Where some countries impose their will and interests on others, in the name of common values no less.
This is our position in the Eurozone, this is our position towards humanitarian wars in the region and this is our position in relation to our differences with our neighbours.
On the other hand, though, a modern, democratic, patriotic politics has to be able to deal with 21st century global and regional challenges. Challenges that are common by their very nature and can only be dealt with collectively, on the basis of shared values.
We believe that a modern, democratic patriotic politics, must be based on collective arrangements and guarantees that preserve and promote peace, stability, sustainable growth and human rights.
It should not be based on a logic of unilateralism, nationalism and strengthening the powerful over the weak.
That means making sure that international organizations, including financial ones, become more be accountable and respond to the actual needs of states and citizens.
It means supporting the Secretary General’s vision for UN reform.
But it also means supporting the 2030 Agenda for Sustainable Development, the Global Compact on Migration, the Paris Accord on Climate Change and the Iran Nuclear deal, despite all its weaknesses.

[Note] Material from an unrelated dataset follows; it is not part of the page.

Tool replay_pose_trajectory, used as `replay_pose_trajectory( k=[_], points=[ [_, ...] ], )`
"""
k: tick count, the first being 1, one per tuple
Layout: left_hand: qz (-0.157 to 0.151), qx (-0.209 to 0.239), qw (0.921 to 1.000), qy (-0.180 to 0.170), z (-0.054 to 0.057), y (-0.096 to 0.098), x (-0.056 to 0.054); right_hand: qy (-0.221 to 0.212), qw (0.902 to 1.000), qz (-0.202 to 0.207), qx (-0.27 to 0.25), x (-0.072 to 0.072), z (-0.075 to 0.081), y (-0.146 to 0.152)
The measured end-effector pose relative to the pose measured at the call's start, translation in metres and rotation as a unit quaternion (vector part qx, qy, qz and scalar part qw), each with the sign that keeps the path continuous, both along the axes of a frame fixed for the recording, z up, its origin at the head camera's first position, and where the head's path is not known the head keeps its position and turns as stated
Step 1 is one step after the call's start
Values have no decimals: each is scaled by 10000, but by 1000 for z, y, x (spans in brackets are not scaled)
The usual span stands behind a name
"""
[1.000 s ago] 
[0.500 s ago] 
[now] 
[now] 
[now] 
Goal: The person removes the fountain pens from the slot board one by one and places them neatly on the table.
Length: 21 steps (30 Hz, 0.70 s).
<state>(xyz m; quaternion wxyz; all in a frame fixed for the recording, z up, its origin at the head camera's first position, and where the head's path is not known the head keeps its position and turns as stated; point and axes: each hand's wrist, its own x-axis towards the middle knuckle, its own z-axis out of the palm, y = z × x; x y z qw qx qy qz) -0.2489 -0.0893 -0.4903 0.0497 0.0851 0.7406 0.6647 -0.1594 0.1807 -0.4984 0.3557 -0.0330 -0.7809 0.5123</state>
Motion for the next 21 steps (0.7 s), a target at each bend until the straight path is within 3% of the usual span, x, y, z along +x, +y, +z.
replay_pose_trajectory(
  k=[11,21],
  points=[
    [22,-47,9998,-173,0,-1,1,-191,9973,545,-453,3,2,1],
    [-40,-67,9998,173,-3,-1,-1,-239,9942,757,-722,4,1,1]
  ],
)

It means finding a political solution in Syria on the basis of an inclusive political dialogue under UN auspices.
It means revitalizing the Middle East Peace Process aiming at a comprehensive solution that responds to Israel’s just demand for security and the Palestinians’ just demand for a state on the basis of the 1967 borders, with East Jerusalem as their capital.

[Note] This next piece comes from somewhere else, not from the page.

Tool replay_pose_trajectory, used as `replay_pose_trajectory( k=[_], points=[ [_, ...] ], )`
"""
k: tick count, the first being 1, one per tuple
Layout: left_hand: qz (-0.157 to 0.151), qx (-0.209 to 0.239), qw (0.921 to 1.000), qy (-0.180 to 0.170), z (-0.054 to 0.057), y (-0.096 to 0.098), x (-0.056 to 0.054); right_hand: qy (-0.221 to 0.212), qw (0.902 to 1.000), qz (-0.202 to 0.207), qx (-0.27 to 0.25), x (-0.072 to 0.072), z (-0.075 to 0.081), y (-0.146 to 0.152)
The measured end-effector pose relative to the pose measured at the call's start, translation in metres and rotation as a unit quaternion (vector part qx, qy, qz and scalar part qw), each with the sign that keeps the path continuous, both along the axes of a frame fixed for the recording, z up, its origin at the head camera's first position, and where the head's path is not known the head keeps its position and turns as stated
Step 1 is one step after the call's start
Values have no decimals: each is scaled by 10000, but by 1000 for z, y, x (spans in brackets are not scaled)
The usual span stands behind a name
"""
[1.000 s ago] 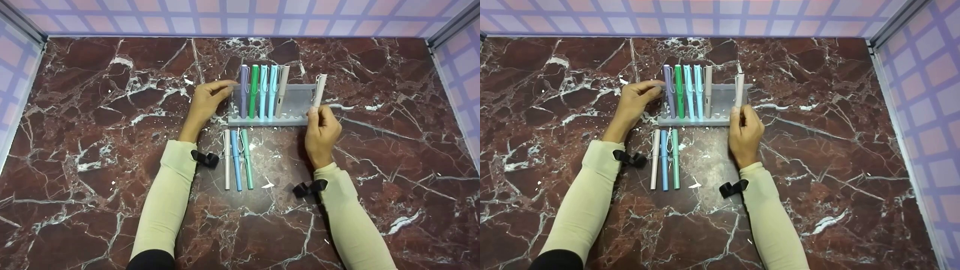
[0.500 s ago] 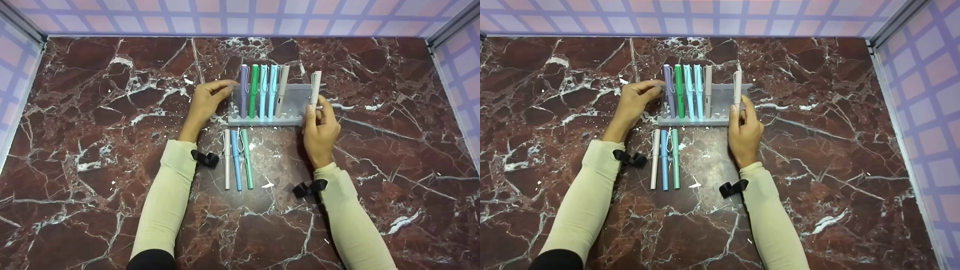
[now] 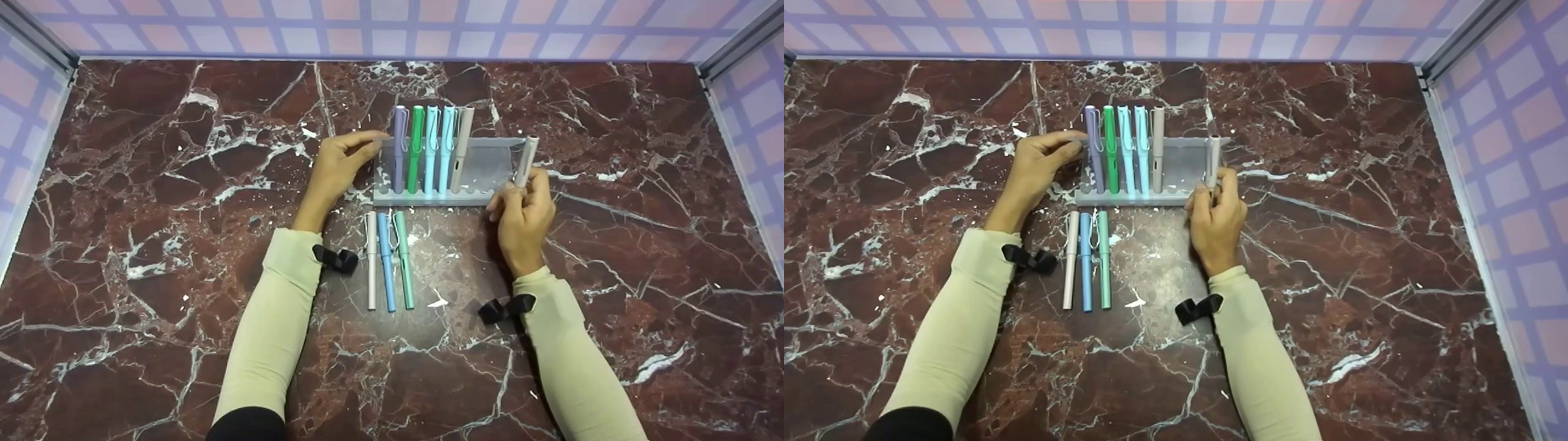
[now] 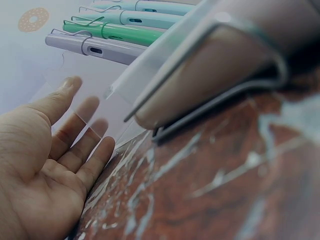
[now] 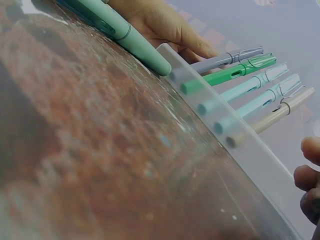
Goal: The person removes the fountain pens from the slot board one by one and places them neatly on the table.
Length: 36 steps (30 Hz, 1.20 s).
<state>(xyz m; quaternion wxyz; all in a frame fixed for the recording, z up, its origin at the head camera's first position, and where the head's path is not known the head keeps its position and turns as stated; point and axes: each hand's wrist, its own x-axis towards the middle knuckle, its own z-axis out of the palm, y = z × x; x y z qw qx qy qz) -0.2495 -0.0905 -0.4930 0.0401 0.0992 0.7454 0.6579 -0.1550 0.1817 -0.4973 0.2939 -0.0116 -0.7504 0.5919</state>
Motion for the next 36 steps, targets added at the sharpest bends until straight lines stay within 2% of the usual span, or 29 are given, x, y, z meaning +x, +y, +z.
replay_pose_trajectory(
  k=[7,18,24,31,36],
  points=[
    [-4,13,10000,-66,1,0,1,-103,9994,239,238,2,-1,0],
    [-9,55,9999,-152,1,1,-1,-78,9995,228,180,2,1,-3],
    [25,-24,9999,-102,0,1,-1,25,9995,305,-17,2,-1,-3],
    [41,-16,10000,-86,0,1,-1,7,9987,466,-188,6,0,-8],
    [22,-71,9999,-69,1,1,0,-106,9984,553,-58,10,-1,-12]
  ],
)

It means promoting the valuable dialogue between European and Euroatlantic institutions and member states with Russia, on the basis of mutual respect and with the goal of confronting international challenges and regional crises.

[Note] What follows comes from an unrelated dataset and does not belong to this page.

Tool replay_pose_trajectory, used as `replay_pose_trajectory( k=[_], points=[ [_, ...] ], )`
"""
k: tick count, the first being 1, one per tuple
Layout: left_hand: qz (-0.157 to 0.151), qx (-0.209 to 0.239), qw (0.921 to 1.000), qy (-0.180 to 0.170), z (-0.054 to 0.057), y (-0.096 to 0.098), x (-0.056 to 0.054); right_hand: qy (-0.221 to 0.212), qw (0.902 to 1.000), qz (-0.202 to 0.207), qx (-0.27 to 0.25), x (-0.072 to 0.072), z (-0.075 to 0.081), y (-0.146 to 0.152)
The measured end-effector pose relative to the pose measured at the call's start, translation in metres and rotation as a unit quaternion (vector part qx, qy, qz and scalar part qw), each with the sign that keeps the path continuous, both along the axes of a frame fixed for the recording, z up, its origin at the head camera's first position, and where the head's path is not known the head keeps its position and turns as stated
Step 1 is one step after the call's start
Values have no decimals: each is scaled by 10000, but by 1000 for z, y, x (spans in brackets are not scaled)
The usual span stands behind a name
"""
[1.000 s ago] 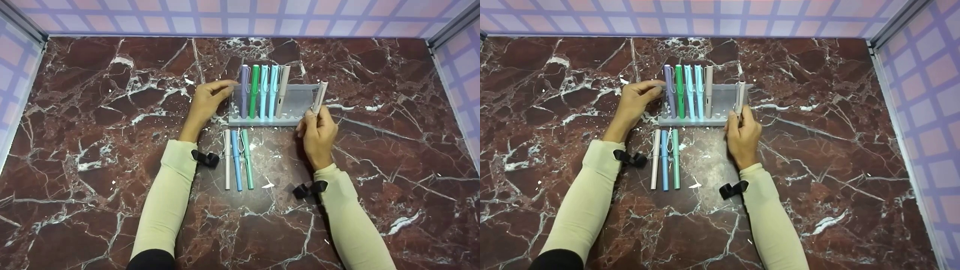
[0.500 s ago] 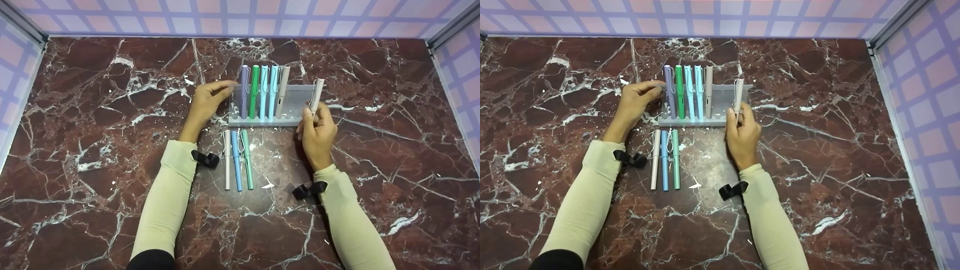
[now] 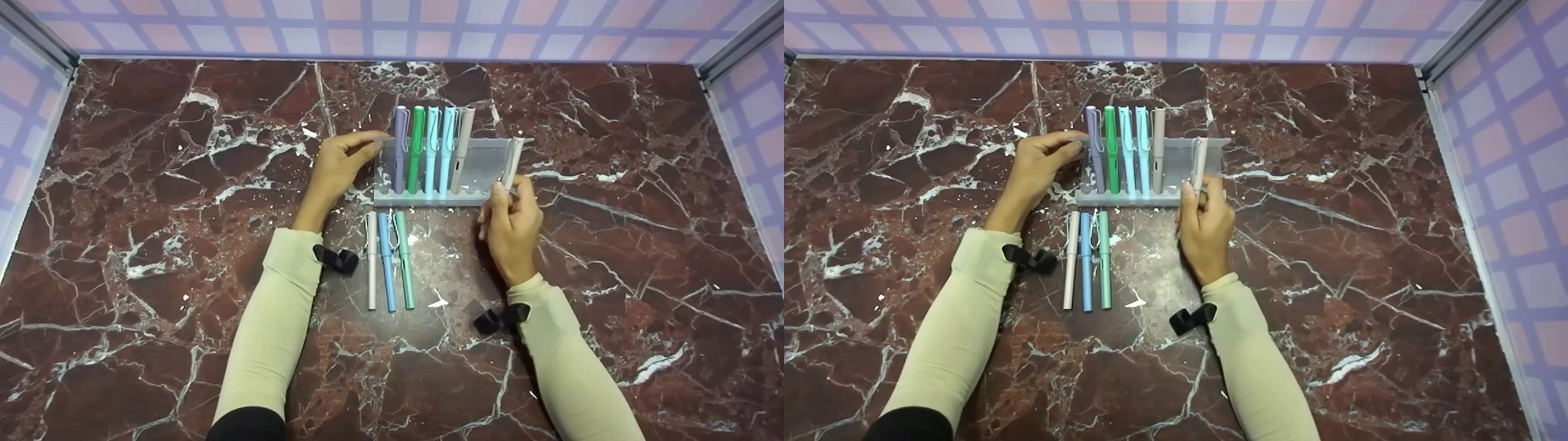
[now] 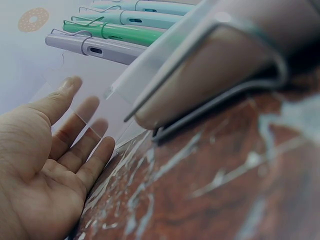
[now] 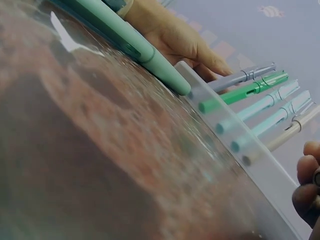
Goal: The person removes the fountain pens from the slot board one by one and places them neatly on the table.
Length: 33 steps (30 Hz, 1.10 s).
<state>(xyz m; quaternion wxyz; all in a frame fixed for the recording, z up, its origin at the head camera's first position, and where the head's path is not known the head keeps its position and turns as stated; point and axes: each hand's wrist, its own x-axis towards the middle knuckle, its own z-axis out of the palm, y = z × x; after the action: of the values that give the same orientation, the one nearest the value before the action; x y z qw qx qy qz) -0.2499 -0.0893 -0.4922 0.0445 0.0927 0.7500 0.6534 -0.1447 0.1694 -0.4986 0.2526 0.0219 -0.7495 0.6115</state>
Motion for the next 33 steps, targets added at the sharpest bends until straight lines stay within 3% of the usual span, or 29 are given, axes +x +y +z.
replay_pose_trajectory(
  k=[9,14,20,25,33],
  points=[
    [8,-5,10000,20,0,0,0,29,9932,-291,1129,7,-4,-7],
    [-5,136,9999,-90,0,-1,1,0,9896,-54,1439,12,-3,-16],
    [-18,146,9999,5,0,-1,0,-157,9958,610,663,16,0,-27],
    [2,77,10000,37,1,-1,1,-461,9917,1203,-17,20,0,-35],
    [36,39,10000,32,2,1,2,-817,9884,1257,238,26,-1,-41]
  ],
)
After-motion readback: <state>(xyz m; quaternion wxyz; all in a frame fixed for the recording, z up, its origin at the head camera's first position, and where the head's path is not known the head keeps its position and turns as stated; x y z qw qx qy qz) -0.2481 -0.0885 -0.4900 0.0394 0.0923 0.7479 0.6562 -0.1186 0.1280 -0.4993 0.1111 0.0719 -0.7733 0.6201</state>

It means promoting peace and development in Africa, supporting countries that carry the biggest burden in hosting refugees – such as Turkey, Lebanon and Jordan – and confronting the root causes of migration.
It means supporting positive steps for a diplomatic solution on denuclearization in the Korean Peninsula.
It means – particularly as we celebrate the 70th anniversary of the Universal Declaration of Human Rights – pushing forward the human rights agenda.
As Greece has after all done: by granting citizenship to second generation immigrants born and raised in our country, by establishing the legal recognition of gender identity and the institutionalization of civil partnership and the deepening the rights of the muslim minority.
Nelson Madela, whose hundred years of birth we celebrate today, once said “it always seems impossible until it is done”.
For the last 8 years Greece was hit hard by three global crises.
It confronted decisively, the logic that said each one of our countries has to deal alone with global challenges if they reach our doorstep.
Today, although Greece still faces big challenges in the economy, migration management and diplomacy, it stands again on its feet, bringing solutions to the region.
This would not have happened without a politics that asserts popular and national sovereignty, but also commits to collective solutions aimed at peace, stability and preserving human rights.
The challenge of our time is to find again this balance as an international community, confronting international forces that spread fear, hatred and – in the end- scale back the progress we have made collectively in the last 70 years.
And this is a genuinely modern, democratic and patriotic choice.
A choice whose aim will be to ensure that our countries progress and prosper, rather than be pitted against each other.
Our civilization as Greeks, leaves no space for doubt as to the choice we will support
The Greek people will be standing, once again, on the right side of history.